» **Task item**:
Nothing but the data, repeated exactly, belongs in the answer.

» **Data for review**:
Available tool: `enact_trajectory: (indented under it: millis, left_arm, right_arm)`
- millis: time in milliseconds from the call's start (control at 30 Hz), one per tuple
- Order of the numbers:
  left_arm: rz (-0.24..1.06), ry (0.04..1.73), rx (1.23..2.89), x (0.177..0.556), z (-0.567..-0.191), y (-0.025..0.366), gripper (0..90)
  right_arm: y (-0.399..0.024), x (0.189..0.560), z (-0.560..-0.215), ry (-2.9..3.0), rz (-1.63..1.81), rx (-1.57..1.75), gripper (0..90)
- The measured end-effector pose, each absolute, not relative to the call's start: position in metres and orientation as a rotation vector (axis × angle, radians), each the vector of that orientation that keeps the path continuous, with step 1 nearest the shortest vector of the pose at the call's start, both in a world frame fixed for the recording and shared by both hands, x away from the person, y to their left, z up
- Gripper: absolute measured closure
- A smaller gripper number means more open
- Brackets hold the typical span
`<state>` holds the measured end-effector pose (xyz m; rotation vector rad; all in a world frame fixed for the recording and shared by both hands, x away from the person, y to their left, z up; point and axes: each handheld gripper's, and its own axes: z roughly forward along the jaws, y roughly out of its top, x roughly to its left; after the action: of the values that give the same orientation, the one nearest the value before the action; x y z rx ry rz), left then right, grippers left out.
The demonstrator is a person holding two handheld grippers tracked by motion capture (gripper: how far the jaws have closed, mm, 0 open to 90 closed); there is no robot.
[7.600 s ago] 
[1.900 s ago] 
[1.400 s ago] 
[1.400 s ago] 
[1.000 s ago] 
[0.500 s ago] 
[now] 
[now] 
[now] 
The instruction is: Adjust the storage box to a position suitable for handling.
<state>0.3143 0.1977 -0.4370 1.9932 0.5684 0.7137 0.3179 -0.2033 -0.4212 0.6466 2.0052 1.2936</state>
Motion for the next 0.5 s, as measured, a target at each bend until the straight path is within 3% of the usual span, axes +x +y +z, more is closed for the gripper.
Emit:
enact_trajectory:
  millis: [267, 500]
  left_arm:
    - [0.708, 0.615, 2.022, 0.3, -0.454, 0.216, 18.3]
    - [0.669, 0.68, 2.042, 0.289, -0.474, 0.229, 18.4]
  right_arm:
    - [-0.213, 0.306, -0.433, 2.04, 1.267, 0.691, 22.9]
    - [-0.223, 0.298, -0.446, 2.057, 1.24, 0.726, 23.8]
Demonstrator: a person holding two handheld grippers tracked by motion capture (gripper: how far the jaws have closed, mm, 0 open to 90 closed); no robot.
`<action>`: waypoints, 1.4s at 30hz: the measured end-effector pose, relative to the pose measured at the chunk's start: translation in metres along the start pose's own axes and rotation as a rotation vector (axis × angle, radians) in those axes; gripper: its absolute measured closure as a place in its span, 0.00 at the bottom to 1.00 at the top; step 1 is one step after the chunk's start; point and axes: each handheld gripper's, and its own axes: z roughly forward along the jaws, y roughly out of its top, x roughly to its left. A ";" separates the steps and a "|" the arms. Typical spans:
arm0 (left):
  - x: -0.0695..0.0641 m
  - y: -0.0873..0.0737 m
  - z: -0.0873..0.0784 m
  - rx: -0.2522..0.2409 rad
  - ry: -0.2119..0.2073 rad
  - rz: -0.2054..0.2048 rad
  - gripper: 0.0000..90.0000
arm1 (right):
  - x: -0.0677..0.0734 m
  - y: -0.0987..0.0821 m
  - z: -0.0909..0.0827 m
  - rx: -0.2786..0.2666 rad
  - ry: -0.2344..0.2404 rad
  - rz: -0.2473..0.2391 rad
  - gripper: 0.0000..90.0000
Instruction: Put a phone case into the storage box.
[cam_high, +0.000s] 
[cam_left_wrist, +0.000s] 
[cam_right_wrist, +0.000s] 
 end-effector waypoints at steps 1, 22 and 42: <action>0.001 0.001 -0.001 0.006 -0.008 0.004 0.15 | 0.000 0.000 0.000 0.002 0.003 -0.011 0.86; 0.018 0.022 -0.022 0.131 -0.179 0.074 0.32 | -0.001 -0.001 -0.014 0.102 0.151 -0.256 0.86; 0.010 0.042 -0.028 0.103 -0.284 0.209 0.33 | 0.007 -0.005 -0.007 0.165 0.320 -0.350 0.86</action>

» **Response for this exercise**:
Available tool: `enact_trajectory: (indented under it: millis, left_arm, right_arm)`
- millis: time in milliseconds from the call's start (control at 30 Hz), one per tuple
- Order of the numbers:
  left_arm: rz (-0.24..1.06), ry (0.04..1.73), rx (1.23..2.89), x (0.177..0.556), z (-0.567..-0.191), y (-0.025..0.366), gripper (0..90)
  right_arm: y (-0.399..0.024), x (0.189..0.560), z (-0.560..-0.215), ry (-2.9..3.0), rz (-1.63..1.81), rx (-1.57..1.75), gripper (0..90)
- The measured end-effector pose, each absolute, not relative to the call's start: position in metres and orientation as a rotation vector (axis × angle, radians), each the vector of that orientation that keeps the path continuous, with step 1 nearest the shortest vector of the pose at the call's start, both in a world frame fixed for the recording and shared by both hands, x away from the person, y to their left, z up
- Gripper: absolute measured closure
- A smaller gripper number means more open
- Brackets hold the typical span
`<state>` holds the measured end-effector pose (xyz m; rotation vector rad; all in a world frame fixed for the recording and shared by both hands, x away from the person, y to their left, z up; point and axes: each handheld gripper's, and its own axes: z roughly forward along the jaws, y roughly out of its top, x roughly to its left; after the action: of the values that give the same orientation, the one nearest the value before the action; x y z rx ry rz), left then right, grippers left out.
The demonstrator is a person holding two handheld grippers tracked by motion capture (gripper: how far the jaws have closed, mm, 0 open to 90 closed); there is no robot.
[7.600 s ago] 
[1.900 s ago] 
[1.400 s ago] 
[1.400 s ago] 
[1.000 s ago] 
[0.500 s ago] 
[now] 
[now] 
[now] 
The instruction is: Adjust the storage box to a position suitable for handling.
<state>0.3143 0.1977 -0.4370 1.9932 0.5684 0.7137 0.3179 -0.2033 -0.4212 0.6466 2.0052 1.2936</state>
Motion for the next 0.5 s, as measured, a target at each bend until the straight path is within 3% of the usual span, axes +x +y +z, more is closed for the gripper.
Emit:
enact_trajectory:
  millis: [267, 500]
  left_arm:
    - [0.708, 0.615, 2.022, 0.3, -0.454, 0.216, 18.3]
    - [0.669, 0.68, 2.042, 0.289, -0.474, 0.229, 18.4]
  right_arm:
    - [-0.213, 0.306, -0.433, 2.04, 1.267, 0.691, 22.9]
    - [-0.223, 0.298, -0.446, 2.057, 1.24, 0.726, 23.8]
Demonstrator: a person holding two handheld grippers tracked by motion capture (gripper: how far the jaws have closed, mm, 0 open to 90 closed); no robot.
`<action>`: waypoints, 1.4s at 30hz: the measured end-effector pose, relative to the pose measured at the chunk's start: translation in metres along the start pose's own axes and rotation as a rotation vector (axis × angle, radians) in those axes; gripper: its absolute measured closure as a place in its span, 0.00 at the bottom to 1.00 at the top; step 1 is one step after the chunk's start; point and axes: each handheld gripper's, and its own axes: z roughly forward along the jaws, y roughly out of its top, x roughly to its left. A ";" separates the steps and a "|" the arms. Typical spans:
arm0 (left):
  - x: -0.0695..0.0641 m
  - y: -0.0873..0.0737 m
  - z: -0.0873..0.0784 m
  - rx: -0.2522..0.2409 rad
  - ry: -0.2119..0.2073 rad
  - rz: -0.2054..0.2048 rad
  - gripper: 0.0000..90.0000
arm1 (right):
  - x: -0.0677..0.0734 m
  - y: -0.0987..0.0821 m
  - z: -0.0909..0.0827 m
  - rx: -0.2786..0.2666 rad
  - ry: -0.2344..0.2404 rad
  - rz: -0.2473..0.2391 rad
  - gripper: 0.0000..90.0000
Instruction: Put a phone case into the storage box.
[cam_high, +0.000s] 
[cam_left_wrist, +0.000s] 
[cam_right_wrist, +0.000s] 
 end-effector waypoints at steps 1, 22 and 42: <action>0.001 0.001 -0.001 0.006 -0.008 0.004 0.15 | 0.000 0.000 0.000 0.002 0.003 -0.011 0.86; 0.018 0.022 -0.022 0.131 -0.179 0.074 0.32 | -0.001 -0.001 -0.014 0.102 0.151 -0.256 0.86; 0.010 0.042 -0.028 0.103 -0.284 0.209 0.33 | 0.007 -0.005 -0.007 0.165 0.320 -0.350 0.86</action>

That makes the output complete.